**Task prompt**
Count the lines below that hold the string "image". Give only that number.

┌─ Records

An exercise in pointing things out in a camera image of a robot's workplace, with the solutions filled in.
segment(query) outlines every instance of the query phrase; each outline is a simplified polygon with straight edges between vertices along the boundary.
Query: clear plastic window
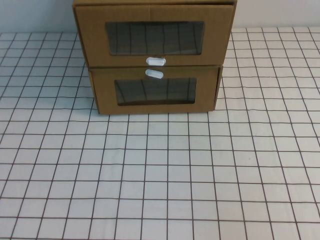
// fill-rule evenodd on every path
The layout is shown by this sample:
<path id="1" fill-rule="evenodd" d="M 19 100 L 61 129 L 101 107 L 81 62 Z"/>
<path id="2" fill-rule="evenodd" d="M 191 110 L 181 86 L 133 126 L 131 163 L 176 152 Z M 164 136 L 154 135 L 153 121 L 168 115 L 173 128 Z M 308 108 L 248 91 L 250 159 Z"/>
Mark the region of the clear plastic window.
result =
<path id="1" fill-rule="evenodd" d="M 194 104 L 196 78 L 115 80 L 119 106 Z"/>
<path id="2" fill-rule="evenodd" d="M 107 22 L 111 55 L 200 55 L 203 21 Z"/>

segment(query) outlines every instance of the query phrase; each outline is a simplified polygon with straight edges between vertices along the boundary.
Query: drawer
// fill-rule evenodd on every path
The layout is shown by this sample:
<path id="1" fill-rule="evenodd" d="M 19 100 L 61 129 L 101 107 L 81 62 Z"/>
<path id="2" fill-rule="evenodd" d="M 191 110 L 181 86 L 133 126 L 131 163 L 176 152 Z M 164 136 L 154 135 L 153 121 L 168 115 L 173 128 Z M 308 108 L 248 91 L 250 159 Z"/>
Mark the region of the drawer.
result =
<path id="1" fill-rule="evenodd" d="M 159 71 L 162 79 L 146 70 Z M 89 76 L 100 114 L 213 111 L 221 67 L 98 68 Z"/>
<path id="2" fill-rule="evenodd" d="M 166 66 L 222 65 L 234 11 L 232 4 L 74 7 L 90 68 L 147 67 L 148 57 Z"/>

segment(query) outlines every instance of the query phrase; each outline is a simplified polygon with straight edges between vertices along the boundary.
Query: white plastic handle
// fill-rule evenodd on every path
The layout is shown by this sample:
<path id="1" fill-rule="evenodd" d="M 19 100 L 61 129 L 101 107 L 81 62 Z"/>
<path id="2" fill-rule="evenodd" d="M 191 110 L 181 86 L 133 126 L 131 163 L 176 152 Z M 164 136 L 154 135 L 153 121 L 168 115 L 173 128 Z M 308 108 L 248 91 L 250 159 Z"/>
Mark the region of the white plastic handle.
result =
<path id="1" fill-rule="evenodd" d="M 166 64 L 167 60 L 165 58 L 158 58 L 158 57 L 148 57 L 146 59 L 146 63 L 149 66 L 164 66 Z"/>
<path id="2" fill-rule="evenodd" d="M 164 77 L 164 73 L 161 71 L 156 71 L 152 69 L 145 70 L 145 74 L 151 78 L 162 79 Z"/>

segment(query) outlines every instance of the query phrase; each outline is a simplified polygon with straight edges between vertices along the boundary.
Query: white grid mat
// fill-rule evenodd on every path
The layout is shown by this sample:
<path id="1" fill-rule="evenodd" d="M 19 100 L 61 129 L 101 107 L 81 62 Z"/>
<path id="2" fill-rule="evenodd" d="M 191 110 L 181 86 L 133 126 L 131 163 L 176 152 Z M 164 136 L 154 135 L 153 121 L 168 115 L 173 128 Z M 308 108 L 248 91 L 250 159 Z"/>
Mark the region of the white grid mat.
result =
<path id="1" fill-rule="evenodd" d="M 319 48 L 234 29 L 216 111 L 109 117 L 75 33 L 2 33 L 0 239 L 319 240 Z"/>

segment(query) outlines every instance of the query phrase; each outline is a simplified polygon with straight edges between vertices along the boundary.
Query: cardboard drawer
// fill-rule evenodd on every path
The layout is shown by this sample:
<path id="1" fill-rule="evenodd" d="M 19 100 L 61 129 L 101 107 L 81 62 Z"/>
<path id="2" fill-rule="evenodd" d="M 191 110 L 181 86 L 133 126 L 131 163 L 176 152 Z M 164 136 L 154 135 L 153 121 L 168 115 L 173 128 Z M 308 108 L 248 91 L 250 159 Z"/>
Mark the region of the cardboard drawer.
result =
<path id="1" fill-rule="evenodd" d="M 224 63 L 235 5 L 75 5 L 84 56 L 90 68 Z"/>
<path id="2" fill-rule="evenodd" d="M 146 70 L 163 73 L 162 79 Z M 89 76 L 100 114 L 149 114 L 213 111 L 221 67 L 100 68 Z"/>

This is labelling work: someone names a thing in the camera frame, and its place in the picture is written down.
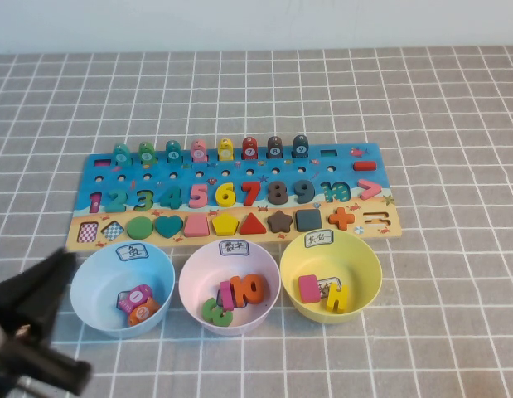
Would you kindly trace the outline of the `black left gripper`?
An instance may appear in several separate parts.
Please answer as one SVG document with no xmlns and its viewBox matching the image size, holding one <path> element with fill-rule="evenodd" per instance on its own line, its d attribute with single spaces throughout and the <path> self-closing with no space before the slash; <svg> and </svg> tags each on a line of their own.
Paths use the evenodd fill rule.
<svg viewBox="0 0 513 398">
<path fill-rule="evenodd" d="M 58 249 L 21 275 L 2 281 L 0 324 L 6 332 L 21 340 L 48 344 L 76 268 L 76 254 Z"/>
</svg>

└─

**Answer to the exercise**
2